The landscape of schooling in England has been transformed over the last five years. Academy sponsorship has encouraged and facilitated the contribution of individuals not previously involved in education provision and laid down a challenge to maintained schools to improve or face replacement by the insurgent academy model. The development of outstanding Multi Academy Trusts like Ark and Harris offers an alternative system to the one overseen by local authorities while the unified Ofsted inspection regime and published performance data generally allows fair judgement of comparative performance.
There is a complex relationship between attainment, autonomy, collaboration and accountability. Current evidence does not allow us to draw conclusions on whether academies in themselves are a positive force for change. This is partly a matter of timing but more information is needed on the performance of individual academy chains. Most academy freedoms are in fact available to all schools and we recommend that curriculum freedoms are also extended to maintained schools.
We welcome the appointment of the regional schools commissioners as a step towards making oversight more local again, but any lasting solution will need to be more local still and develop effective working with local authorities. Local authorities cannot embrace their new role as champions of local children, families and employers, rather than of school themselves, without codification of their roles and responsibilities in relation to academies.

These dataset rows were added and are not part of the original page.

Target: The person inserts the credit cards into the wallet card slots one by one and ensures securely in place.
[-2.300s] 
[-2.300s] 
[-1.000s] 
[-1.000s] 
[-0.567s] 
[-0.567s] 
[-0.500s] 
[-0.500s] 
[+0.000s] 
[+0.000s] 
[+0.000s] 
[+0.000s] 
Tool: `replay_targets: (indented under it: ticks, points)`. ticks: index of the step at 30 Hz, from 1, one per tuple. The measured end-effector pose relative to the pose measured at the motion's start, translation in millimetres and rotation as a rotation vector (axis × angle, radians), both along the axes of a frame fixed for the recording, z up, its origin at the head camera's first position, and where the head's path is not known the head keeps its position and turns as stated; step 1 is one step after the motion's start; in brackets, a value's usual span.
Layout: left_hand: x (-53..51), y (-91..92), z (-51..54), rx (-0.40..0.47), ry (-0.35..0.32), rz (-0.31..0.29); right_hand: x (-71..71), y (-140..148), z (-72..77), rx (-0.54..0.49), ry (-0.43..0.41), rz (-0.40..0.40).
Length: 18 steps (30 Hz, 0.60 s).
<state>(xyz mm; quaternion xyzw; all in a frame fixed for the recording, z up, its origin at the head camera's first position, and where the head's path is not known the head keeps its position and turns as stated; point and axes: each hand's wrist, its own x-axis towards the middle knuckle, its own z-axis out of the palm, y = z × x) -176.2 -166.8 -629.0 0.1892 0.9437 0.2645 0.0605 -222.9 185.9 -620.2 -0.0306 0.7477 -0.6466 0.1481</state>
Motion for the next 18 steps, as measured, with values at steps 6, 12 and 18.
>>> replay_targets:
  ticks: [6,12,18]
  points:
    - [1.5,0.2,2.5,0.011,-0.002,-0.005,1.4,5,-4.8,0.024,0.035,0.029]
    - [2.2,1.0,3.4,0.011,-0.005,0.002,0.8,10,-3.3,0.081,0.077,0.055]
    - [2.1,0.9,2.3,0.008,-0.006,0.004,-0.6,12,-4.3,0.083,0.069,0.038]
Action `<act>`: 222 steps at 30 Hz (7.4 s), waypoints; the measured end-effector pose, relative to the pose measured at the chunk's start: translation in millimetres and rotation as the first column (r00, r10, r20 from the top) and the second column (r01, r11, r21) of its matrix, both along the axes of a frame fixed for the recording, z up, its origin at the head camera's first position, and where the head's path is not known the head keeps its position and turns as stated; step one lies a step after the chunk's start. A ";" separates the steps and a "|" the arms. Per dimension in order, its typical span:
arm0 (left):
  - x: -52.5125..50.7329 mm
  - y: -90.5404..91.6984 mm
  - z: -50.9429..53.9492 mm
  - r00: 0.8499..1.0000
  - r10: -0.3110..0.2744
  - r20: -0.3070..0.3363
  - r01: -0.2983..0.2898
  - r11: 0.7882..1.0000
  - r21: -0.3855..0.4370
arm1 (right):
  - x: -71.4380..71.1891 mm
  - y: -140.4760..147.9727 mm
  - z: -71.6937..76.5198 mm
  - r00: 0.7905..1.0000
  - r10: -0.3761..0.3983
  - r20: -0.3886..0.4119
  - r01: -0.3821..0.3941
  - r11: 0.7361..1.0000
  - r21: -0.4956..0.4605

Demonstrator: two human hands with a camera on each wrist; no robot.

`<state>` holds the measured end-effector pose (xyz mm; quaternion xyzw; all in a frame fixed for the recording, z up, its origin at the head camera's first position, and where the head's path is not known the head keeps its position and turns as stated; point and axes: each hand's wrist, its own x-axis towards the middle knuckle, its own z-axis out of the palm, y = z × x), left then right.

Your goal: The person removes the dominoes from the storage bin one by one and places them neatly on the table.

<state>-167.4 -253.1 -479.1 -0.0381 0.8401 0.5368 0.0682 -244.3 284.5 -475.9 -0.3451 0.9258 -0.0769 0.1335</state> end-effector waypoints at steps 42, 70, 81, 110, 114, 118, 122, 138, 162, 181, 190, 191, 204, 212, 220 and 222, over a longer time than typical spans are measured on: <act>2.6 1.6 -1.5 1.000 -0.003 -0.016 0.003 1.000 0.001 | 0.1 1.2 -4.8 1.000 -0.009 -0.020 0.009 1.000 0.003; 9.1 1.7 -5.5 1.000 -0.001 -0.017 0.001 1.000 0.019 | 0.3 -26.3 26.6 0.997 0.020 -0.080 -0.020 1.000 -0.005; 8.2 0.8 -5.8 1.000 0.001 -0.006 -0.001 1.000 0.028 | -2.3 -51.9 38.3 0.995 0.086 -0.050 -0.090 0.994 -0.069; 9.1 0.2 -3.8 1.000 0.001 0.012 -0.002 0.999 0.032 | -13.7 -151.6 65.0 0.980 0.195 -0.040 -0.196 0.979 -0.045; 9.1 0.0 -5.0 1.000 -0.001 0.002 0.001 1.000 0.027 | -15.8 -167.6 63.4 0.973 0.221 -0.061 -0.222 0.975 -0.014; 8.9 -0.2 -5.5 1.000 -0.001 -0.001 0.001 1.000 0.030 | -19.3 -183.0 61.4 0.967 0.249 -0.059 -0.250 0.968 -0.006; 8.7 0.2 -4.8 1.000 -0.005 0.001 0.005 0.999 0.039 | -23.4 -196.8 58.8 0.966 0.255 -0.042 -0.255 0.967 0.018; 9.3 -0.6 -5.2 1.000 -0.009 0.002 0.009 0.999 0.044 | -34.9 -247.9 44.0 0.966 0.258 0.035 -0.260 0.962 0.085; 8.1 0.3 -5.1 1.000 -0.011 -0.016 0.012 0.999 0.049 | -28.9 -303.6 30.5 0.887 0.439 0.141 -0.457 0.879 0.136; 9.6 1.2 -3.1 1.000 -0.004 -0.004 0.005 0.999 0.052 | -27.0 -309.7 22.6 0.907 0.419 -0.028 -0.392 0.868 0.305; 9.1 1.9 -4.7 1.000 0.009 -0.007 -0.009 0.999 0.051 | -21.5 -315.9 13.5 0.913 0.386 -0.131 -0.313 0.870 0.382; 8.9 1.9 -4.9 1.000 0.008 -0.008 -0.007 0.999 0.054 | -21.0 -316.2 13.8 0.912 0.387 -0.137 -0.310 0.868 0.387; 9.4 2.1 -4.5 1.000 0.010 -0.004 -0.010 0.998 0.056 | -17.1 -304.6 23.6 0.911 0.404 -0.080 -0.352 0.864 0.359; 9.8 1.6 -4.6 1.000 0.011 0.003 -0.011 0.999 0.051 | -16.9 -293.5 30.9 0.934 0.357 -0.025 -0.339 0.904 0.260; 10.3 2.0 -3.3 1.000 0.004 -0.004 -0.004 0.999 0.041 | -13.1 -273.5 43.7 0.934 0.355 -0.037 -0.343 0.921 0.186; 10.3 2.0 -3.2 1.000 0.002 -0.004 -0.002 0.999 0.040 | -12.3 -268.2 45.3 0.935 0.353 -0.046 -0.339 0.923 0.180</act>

The Education Funding Agency must enhance the transparency and accountability of its monitoring of academy funding agreements. Together with the RSCs, it must deal effectively with parental complaints about academies. We also recommend that its regulatory and funding roles should be split in order to restore public confidence.
Our report examines concerns regarding the oversight of sponsors and chains. The DfE should publish data on the performance of individual schools and trusts. It should set out the process and criteria by which sponsors are authorised and matched with schools, as well as the process and criteria for reviewing and renewing funding agreements. The length of these agreements should also be reviewed, with a view to reducing the model agreement to five years. Conflicts of interest in trusts are a real issue and the DfE should take further steps to strengthen governance in trusts.
The DfE should be more open and transparent about the accountability and monitoring system for chains and the criteria used to pause their expansion. It should create a mechanism for schools to be able to leave academy chains where appropriate, and it should publish a protocol for dealing with the failure of a large chains and for how individual schools will be treated when a chain can no longer run them. Ofsted should be given the power to inspect academy chains.
There is at present no convincing evidence of the impact of academy status on attainment in primary schools. The DfE should commission such research as a matter of urgency. The primary sector benefits more from collaborative structures, whether with or without academy status. Maintained schools in federations should be eligible for funding to assist collaboration through the Primary Chains Grant.
We agree with Ofsted that it is too early to draw conclusions on the quality of education provided by free schools or their broader system impact. The DfE should make clear how the competition for free school funding is decided and the relative weight it gives to each of innovation, basic need, deprivation and parental demand. The DfE should ensure that local authorities are informed of any proposal to open a free school in their area. It should also collect statistical information on the intake of free schools and monitor the effect of newly created schools on the intake and attainment of neighbouring schools.
Academisation is not always successful nor is it the only proven alternative for a struggling school. Both academies and state maintained schools have a role to play in system-wide improvement by looking outwards and accepting challenge in order to ensure high quality education for all children. Of the 21,500 state-funded schools in England, 17,300 are maintained schools and 4,200 are academies. The Government should spell out its vision for the future of schools in England, including the structures and underpinning principles that will be in place in the next five to ten years. Any future government will have to examine whether the existing dual system of oversight and intervention is beneficial.
The DfE needs to be far more open about the implementation of the academies programme: it has much to gain from transparency and clarity over its processes. The conversion of schools to academy status has been exceptionally fast by international standards. We recommend that the DfE review the lessons of the wholesale conversion of the secondary sector to inform any future expansion.